“In Berkeley, we’ve always embraced diversity,” said Karen Hemphill, Berkeley Unified School District Board Member, at the Monday morning session at Annual Conference on “Welcoming Schools: A system-wide approach to family diversity, gender, and bullying.” Hemphill added, “Within that diversity, we have families with diverse points of view, including families that do not embrace all kinds of families.”
In order to strengthen what the district was doing to make sure their schools would be safe and nurturing, including changing their anti-bullying and tolerance policy and approach, the Berkeley school board adopted the Welcoming Schools program a year ago as a board mandate for kindergarten through fifth grade.
Welcoming Schools is a school climate program that was developed with the support of the Human Rights Campaign Foundation (HRCF) by parents and educators who wanted a tool that would make schools inclusive of lesbian, gay, bisexual, and transgender families, as well as adoptive families, single parent families, and foster families to name a few.
Kim Westheimer, director of Welcoming Schools at HRCF, described the components of the program, which are: Establish leadership/ training for educators; community forums for parents/guardians; lesson plans (which are aligned with academic and social/emotional standards), and evaluation. She shared findings of the three-year pilot program with the San Francisco Unified School District, Minneapolis Public Schools, and New Bedford (Mass.) School District.

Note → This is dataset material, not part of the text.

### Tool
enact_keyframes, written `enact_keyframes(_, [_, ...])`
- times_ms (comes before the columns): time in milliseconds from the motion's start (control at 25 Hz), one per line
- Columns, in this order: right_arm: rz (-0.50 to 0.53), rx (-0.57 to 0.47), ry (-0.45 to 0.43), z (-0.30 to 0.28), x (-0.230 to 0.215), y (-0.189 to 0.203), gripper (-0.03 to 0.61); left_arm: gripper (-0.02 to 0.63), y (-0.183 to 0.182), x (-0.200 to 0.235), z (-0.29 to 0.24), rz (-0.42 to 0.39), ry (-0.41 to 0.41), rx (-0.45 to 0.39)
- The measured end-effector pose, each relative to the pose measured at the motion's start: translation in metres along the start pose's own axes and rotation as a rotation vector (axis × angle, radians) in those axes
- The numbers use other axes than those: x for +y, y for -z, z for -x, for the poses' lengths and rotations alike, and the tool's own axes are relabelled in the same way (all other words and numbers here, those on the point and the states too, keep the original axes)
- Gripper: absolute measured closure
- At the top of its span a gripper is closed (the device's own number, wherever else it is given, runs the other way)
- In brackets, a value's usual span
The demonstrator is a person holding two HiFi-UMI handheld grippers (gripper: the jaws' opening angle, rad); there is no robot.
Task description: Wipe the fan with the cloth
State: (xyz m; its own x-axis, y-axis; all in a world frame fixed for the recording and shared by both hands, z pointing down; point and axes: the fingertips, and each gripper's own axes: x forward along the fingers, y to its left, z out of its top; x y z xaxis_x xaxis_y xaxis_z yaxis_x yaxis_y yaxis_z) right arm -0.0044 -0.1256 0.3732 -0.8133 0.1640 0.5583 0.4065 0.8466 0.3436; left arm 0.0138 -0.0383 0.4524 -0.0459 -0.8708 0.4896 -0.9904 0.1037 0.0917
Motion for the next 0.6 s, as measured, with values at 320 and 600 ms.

“Sixty percent of participants reported climate improvement,” said Westheimer, “educators felt more equipped to teach lessons on gender, anti-gay bullying and family diversity; there was increased attention to addressing diversity, and increased belief in the benefit of the lessons for all children.” Also found in pre- and post-assessments were a decrease in fear of parental and religious objections. “Involving parents in implementation helped temper the fears,” said Westheimer.
Berkeley USD partners with Our Family Coalition, a community organization, whose executive director, Judy Appel said “Berkeley was the first place in the country to adopt Welcoming Schools district wide.
Neil Smith, assistant superintendent, described how the program was tested in three district schools, and at the same time they began a system of looking at the curriculum and creating advocates for it. They established a district leadership group that included parents, teachers, and administrators.”A first major step was ensuring that teachers understood this was important.” Smith added, “We held parent community-building events to increase understanding among families.”
“The material can be really challenging for a lot of folks,” said Appel, “There often are questions from parents and concerns. We’ve found the best way is to talk about it with parents in community.” She explained that none of the lessons are gay-lesbian specific, but they are inclusive. “We learned that parents want to feel prepared to discuss what the children are learning.”
A school board member from Alberta, Canada, asked “How do we know we’re making a difference?” Smith responded, “We’re keeping track of referrals, but it’s hard to tease out which component in a large system of building effective schools is making a specific difference.” Other questions revolved around the cost of Welcoming Schools, which is minimal aside from purchasing specific library books. And training and technical assistance is available from HRCF.
“The cost of not doing this will be far greater down the line,” said a board member.